Richmond studied music theory and composition at Kent State University, spending hours analyzing Leonard Bernstein’s “Mass.” He soon drifted to the theater department because “the theater students seemed to be having all the fun.” He and some friends then moved to Chicago to open a small theater. He landed his first paying job as in-house pianist at Del Close’s ImprovOlympic Theater, where many future “SNL” cast members got their start.
That’s where, in 1993, he met two up-and-comers — Fey and Amy Poehler.
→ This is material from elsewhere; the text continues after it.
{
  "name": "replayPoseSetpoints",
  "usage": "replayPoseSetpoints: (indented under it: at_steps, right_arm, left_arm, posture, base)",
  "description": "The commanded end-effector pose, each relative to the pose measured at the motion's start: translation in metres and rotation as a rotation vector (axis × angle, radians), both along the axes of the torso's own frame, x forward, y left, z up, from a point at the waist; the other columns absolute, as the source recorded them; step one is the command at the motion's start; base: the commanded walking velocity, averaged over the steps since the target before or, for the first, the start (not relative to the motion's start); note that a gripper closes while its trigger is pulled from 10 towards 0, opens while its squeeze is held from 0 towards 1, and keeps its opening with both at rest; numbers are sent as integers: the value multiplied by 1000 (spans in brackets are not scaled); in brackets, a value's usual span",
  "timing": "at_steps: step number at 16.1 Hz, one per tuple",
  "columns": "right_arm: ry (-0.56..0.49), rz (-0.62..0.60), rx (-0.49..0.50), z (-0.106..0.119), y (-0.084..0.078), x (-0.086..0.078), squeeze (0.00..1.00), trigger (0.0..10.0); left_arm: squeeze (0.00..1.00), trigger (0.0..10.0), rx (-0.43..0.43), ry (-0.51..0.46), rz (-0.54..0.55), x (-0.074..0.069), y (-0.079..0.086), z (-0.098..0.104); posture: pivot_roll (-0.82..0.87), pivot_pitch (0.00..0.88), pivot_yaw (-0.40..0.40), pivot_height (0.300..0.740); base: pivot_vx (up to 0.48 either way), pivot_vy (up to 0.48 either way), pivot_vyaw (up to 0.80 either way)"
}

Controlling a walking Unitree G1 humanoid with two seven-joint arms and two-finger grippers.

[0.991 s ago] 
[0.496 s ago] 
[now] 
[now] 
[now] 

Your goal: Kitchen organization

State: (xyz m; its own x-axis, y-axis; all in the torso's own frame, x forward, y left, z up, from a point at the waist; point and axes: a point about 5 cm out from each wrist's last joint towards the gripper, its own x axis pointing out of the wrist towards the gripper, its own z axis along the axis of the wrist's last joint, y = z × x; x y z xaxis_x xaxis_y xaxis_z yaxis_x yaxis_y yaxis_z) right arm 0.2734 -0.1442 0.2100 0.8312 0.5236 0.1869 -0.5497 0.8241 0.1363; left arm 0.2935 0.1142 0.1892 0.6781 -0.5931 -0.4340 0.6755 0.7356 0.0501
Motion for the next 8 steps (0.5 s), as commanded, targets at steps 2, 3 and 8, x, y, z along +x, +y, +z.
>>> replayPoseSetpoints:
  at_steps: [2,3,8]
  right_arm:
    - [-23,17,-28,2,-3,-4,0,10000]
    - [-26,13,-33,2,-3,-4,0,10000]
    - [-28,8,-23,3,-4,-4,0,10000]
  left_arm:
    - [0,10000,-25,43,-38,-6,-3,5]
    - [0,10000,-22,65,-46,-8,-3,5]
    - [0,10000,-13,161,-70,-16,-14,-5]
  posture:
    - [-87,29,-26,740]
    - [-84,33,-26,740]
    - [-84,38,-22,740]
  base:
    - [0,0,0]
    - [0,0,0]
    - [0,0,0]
“I’m the guy sitting there at the piano watching everybody audition, and Tina and Amy were among the very best,” he says. “We started hanging out offstage. Tina always made me laugh. She used to eat a lot of chocolate cake in those days, and she’d black up one of her teeth during conversation. It may be losing something in translation here, but it was very funny and very, very adorable.”
He says Fey fell in love with him because “I was the only one who was getting paid back then, so I could pick up the check.”
Fey moved to New York in 1997 to join the “SNL” writing staff. Richmond arrived a few years later to head up the music department. They married in 2001 and have two daughters.
“Mean Girls” came into their lives by way of Rosalind Wiseman’s 2002 advice book, “Queen Bees & Wannabes.”
Fey thought it could be a movie and began writing the screenplay one summer at “a frumpy little shack we rented in a dinky town on Fire Island,” Richmond recalls. “She’d write little scenes every day, and then we’d have some wine or a cocktail and read them. It was, now that I think back on it, an idyllic summer.”
They had a lot of fun writing the musical, too. Fey would come up with a joke or a scene, and then Richmond and Benjamin would shape it into a number.
“The important thing was not to lose Tina’s voice,” says Richmond. “She was very involved in writing the songs.”
What if a song wasn’t quite what she wanted? “Sometimes she’d suggest a number should be a little sweeter, or a little gentler,” Richmond says. “She was always welcome to say that — to my agent.
“That’s how we get things done,” he says with a laugh. “And that’s why our marriage has lasted all these years.”